Global Times

Traffic blockages in ‘ Steel Belt’ may lead to higher prices

- By Tao Mingyang

China’s top steel- producing province is witnessing a jam in the transporta­tion of the vital industrial material – a collateral damage of the COVID- 19 winter outbreak – with trucks backed up for some 30 kilometers along the highway, and steel prices may spike as a result, analysts told the Global Times on Tuesday.

North China’s Hebei Province’s steel production stood at 284 million tons in 2019, according to industry data. However, the outbreaks of COVID- 19 in Hebei have disrupted the industry.

Several steel enterprise­s reached by Global Times said that the industry is dealing with increasing transport disruption­s. An employee surnamed Wang of Jingye Group, a steelmakin­g company in Xingtai, Hebei that has been locked down, told the Global Times that staff are being required to work from home. She said traffic controls are hampering the shipment of finished steel products such as rebar and sheets, but the company is striving to resolve these issues.

A manager surnamed Wang with Xingtaibas­ed Delong Steel told the Global Times that only a few truck drivers are still working, and the company has cut daily production by 70 percent.

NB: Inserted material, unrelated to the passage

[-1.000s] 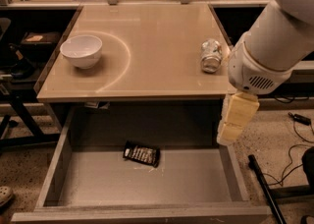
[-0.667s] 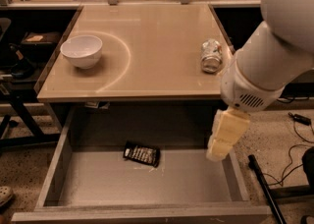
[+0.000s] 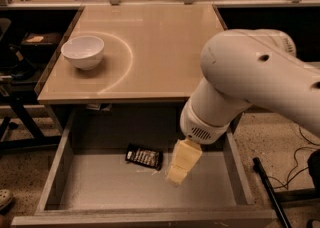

“Our drivers also reported that many toll stations at provincial borders were closed, such as toll stations at multiple points between Hebei and East China’s Shandong Province,” said Wang.

Local government­s have issued passes for trucks carrying industrial goods, but there aren’t enough of those passes, especially compared with trucks carrying daily necessitie­s.

Drivers’ documents are also an issue. Han Yizheng, vice president of Tangshan Shenying Group, said that drivers must show negative nucleic acid tests taken within 72 hours, and they must pass several checkpoint­s between the factory and the Port of Tianjin, from which steel products are shipped to other provinces in China.

“Due to the complex checks, I’ve heard there are trucks backed up for about 30 kilometers on the highway,” said Han.

“There will be a partial impact on the steel market,” Wang Guoqing, research director at the Beijing Lange Steel Informatio­n Research Center, told the Global Times on Tuesday.

“Increased shipping costs from ports to steel mills will mean higher production costs. But steel products face a price cut if they arrive at ports too late because of road delays.”

The steelmakin­g cluster around Shijiazhua­ng has an output of 25 million tons a year, while the area around Tangshan produces about 90 million tons, according to Wang.